É hora de romper com Descartes

Somos muito mais que nosso intelecto.

PIxabay

Tero Vesalainen

Fonte: PIxabay

A divisão cartesiana entre mente e corpo e a rejeição do espírito é um dos principais pilares da visão de mundo da maioria dos norte-americanos seculares. Foi René Descarte quem escreveu: “Eu penso, logo existo”, colocando o intelecto racional no centro de nossas concepções de eu. E essa primazia do lugar dado ao intelecto tem sido uma característica da cultura ocidental dominante desde então.

Antes do período do Iluminismo, a partir do século XVII, o entendimento típico da pessoa humana era religioso e esse mapeamento incluía mente, emoções, corpo e alma. A cascata de efeitos da adoção dessa cosmovisão cartesiana foi o desencantamento da natureza, dos animais e o foco no estritamente racional e quantificável. Como resultado, o corpo e a mente humanos foram amplamente compreendidos usando a metáfora de uma máquina.

É geralmente aceito por muitos que uma visão racional, analítica e empirista é a única maneira apropriada de lidar com a realidade. No entanto, esta abordagem é, na verdade, uma compreensão extremamente limitada da pessoa humana. O psicólogo suíço Carl Jung foi um dos poucos psicólogos do século XX a insistir que, de fato, havia muitos modos de percepção com todo valor. De acordo com seu modelo, os seres humanos participam de quatro funções – sentimento, pensamento, percepção e intuição (von Franz 2). O teste altamente influente de Meyer-Briggs baseia-se nesses insights. Este modelo reconhece que existem muitas formas de conhecimento e que uma pessoa individualizada tem acesso a todas elas.

O fato de continuarmos acreditando que podemos encontrar o caminho para sair dos vários problemas que enfrentamos hoje é parte de nossa maior incompreensão. Continuamos chocados com o fato de que “alguém tão inteligente” pode ser apanhado em apego, ter relacionamentos que estão em tumulto ou parecem tomar decisões ruins repetidas vezes. Em um nível social, nos voltamos para uma variedade de desastres criados pelo homem, enquanto acreditamos cegamente que, de alguma forma, nosso intelecto, por meio da tecnologia, resolverá nossos problemas.

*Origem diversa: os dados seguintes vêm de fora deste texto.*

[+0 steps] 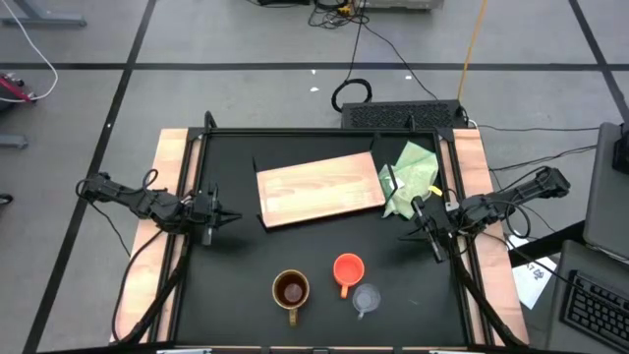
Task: Stack small to large cups/mugs on shelf
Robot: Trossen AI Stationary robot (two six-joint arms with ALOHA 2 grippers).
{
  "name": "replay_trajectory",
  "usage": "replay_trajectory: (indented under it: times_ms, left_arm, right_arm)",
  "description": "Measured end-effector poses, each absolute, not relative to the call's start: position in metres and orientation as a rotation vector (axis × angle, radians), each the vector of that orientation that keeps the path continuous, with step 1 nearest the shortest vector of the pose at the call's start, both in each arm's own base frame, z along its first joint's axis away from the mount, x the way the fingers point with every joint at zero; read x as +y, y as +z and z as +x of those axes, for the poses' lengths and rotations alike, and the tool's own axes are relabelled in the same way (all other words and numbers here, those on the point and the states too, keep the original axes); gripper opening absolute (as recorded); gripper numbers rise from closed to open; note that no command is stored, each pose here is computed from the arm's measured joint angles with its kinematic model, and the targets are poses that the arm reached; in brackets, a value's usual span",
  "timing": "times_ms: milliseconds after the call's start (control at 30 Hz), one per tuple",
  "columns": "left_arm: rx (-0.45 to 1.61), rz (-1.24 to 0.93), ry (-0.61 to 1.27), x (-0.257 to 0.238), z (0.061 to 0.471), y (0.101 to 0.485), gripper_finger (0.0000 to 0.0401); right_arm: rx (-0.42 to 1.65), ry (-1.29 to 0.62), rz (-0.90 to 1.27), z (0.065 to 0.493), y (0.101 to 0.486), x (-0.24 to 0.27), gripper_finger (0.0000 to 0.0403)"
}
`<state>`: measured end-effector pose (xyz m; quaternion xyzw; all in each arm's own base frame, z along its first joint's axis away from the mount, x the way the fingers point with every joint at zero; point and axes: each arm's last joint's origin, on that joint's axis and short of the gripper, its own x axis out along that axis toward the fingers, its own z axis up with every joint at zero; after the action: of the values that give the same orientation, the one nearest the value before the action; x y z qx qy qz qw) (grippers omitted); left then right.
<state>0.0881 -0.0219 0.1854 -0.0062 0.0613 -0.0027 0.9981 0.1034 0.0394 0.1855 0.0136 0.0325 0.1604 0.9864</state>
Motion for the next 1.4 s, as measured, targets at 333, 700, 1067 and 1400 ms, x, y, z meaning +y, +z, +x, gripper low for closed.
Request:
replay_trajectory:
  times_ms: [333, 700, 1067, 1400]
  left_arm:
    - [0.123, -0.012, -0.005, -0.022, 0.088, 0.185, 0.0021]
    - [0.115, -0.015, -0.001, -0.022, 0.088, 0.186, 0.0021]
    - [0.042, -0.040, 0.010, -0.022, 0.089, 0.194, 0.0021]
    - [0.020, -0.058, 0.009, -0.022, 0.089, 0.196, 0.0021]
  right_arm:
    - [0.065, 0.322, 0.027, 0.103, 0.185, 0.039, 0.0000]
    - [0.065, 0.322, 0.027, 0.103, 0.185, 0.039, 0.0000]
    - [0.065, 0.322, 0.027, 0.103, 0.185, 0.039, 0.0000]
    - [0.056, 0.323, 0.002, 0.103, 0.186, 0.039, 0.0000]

O século XX demonstrou claramente que ser altamente inteligente não é garantia de boa ação. De fato, uma pessoa altamente inteligente sem um centro de ética é extremamente perigosa para a sociedade. Apenas para dar um exemplo, a maioria dos membros das unidades de assassinato nazistas chamadas Einsatzengruppen tinham doutorado. Nem a educação, nem um intelecto aguçado de maneira alguma, assegura que tomaremos decisões morais.

Tanto o sentimento como a vida espiritual foram radicalmente marginalizados pelo modelo cartesiano e associados a mulheres, crianças e povos não alfabetizados. É interessante ver que a união desses dois é assunto de vários livros recentes. Na coleção Religião e Emoção, Christian observa que, na Espanha medieval, o choro e outras manifestações de emoção estavam intimamente ligadas à moralidade e à vida espiritual. Em seu livro recente, Why We Need Religion [Por que precisamos de religião], Stephen T. Asma argumenta que a religião serve a uma variedade de funções vitais, incluindo a regulação da emoção. Essas idéias expandidas da pessoa humana foram perdidas dentro do processo de secularização mais amplo. Isso resultou, como Erich Fromm coloca, que agora vivemos em uma sociedade onde produzimos “máquinas que agem como homens e produzem homens que agem como máquinas”.

A chamada para a rejeição desta visão limitada vem de uma variedade de trimestres. Como, Jung, os novos animistas estão chamando para o reconhecimento de muitas formas de senciência, como pode ser encontrado em culturas indígenas e muitas das tradições espirituais do mundo. Precisamos urgentemente substituir a metáfora da máquina que reformulou a forma como vemos o corpo humano e a mente humana. Precisamos terminar com René Descartes. A carta pode ser algo assim:

Caro René

Tem sido um evento de 500 anos e passamos por muitas coisas juntos. Por mais empolgante que tenha sido, é hora de seguirmos caminhos separados.

Atenciosamente, o mundo ocidental

Referências

Hilary Earl. 2009. O julgamento de Nuremberg SS-Einsatzgruppen. 1945-1958.Atrocidade, Direito e História. Cambridge: Cambridge University Press.

William A. Christian Jr. 2004. “Provocou o Choro Religioso na Espanha Moderna.” Religião e Emoção. Editado por John Corrigan.

Oxford: Oxford University Press, 33-50.

Erich Fromm. 1955. A Sociedade Sane. Nova York: Henry Holt and Company.

Marie-Louise von Franz. 1971. Palestras sobre a Tipologia de Jung. Dallas: Spring Publications, Inc.